RTS specific keywords:

rts: This is a flag (valid values are 0/1, default=0) indicating that we are using RTS inputs.

no_wtvar_rts: This is a flag (valid values are 0/1, default=0) indicating that RTS weight cubes are not present.

norm_rts_with_fhd: This is a flag (valid values are 0/1, default=0) indicating that the vis_noise value should be set to the value usually calculated by FHD rather than the RTS value. This usually brings the normalization of the power spectra from RTS runs in line with the normalization of FHD runs

CASA specific keywords:

casa: This is a flag (valid values are 0/1, default=0) indicating that we are using CASA inputs. This mode has not been used in a long time and it may be out of date.
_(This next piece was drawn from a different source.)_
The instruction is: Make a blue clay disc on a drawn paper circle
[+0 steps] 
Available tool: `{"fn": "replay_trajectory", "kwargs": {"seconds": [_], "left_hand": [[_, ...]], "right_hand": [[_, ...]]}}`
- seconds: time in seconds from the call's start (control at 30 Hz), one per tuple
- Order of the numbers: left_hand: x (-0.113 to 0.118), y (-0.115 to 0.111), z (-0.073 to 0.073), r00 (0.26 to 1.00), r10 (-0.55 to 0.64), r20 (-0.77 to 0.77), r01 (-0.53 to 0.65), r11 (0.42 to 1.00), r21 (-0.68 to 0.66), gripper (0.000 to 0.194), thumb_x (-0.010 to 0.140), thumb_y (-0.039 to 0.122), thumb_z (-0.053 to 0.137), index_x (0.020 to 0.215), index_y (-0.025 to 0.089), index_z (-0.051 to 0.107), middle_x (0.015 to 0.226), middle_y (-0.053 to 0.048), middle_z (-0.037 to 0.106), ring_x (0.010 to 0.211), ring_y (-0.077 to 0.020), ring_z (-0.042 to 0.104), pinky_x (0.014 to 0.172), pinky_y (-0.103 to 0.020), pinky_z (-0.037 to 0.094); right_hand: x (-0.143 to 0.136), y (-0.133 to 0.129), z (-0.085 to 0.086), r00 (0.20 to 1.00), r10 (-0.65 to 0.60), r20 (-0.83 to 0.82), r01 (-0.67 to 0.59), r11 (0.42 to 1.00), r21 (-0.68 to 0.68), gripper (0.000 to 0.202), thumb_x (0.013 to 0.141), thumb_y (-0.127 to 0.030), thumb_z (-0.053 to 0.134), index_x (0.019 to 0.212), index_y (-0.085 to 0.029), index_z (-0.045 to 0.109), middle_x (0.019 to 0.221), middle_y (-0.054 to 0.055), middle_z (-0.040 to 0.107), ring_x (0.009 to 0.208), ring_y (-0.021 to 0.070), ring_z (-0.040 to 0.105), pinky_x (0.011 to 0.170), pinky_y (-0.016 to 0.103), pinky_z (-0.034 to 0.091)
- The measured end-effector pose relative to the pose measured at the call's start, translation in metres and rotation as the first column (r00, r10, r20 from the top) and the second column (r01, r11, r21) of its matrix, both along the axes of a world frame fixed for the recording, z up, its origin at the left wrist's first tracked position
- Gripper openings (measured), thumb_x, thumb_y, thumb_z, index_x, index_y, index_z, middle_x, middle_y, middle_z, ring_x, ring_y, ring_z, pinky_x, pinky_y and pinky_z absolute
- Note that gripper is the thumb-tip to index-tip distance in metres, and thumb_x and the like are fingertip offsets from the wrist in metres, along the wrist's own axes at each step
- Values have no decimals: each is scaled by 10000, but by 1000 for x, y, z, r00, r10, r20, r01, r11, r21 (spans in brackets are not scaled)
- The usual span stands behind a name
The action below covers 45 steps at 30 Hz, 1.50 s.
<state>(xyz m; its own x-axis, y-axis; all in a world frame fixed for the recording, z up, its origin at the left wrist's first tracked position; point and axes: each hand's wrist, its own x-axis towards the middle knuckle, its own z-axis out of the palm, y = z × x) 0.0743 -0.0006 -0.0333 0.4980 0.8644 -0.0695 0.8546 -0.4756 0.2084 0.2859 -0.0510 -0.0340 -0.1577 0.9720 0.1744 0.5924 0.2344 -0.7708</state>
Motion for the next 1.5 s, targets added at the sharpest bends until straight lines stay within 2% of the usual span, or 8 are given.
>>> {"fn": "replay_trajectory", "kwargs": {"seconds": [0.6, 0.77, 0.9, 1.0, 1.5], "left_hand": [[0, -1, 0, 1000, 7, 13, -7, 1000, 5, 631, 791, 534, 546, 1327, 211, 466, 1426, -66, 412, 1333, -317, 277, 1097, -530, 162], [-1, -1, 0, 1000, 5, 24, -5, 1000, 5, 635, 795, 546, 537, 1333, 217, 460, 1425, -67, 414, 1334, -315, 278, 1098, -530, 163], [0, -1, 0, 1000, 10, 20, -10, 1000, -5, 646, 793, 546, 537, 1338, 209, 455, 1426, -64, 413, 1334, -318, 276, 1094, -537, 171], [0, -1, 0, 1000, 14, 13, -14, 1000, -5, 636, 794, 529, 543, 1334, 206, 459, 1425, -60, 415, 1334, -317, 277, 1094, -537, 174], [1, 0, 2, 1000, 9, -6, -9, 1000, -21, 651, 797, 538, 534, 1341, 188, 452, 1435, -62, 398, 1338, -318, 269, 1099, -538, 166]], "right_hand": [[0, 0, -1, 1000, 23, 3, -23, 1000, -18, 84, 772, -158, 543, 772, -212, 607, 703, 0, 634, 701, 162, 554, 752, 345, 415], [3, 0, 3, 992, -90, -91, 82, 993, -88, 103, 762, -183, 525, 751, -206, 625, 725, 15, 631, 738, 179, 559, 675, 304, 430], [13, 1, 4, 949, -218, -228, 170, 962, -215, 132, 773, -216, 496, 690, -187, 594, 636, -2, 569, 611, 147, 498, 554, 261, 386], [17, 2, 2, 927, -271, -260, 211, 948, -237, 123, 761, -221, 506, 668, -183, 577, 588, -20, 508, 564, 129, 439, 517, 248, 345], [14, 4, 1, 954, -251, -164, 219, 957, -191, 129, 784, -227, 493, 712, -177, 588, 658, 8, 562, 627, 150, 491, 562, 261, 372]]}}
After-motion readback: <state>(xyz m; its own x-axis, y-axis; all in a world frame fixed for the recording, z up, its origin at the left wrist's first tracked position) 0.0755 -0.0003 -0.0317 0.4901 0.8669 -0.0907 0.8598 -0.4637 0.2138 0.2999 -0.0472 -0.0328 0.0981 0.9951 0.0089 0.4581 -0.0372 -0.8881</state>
Simulation specific keywords:

sim: This is a flag (valid values are 0/1, default=0) indicating that the inputs are simulations, which results in minor plotting changes that are better suited to simulations.

use_weight_cutoff_sim: This is a flag (valid values are 0/1, default=1) that is only used if the sim keyword is set and it causes the code to use the weights cutoff with density correction in the simulation (it does both with and without). Set it to 0 to causes the code to do no cutoff or density correction.

fix_sim_input: This is a backwards compatibility flag (valid values are 0/1, default=0) to fix some errors with very old simulations where the normalization was off by a factor of 2 because of a mistake in the simulation code. It should only be used with care if working with old simulations. It will soon be deprecated.

Refresh keywords:

These flags (all default=0) tell the code to redo parts of the analysis that would normally be skipped because the outputs from that part of the code already exist. They cascade, so if you set an early one it will cause all affected downstream code to also re-run.

refresh_dft: Recalculate the DFT. Should only be used if the input cube files have changed. This is the longest step computationally.

refresh_beam: Redo the beam related calculations. This causes the power spectrum to be recalculated.

refresh_ps: Recalculate the power spectrum. This redoes everything downstream of the DFT and beam calculations.

refresh_binning: Redo the 1D & 2D binning.

refresh_info: Redo getting all the metadata together. This generally does not cause any major recalculations and is only really useful if folder structures have changed.

DFT and UV grid related keywords:

delta_uv_lambda: The default size of the uv pixels to calculate in wavelengths, default is (5 meters)*freq/c. Note: the actual uv pixel size used by the code may be larger than this value if the size of the input image cube is smaller than would be needed to support delta_uv_lambda. In that case, the following warning will be printed: 'Image FoV is smaller than expected, increasing delta kperp to match image FoV'.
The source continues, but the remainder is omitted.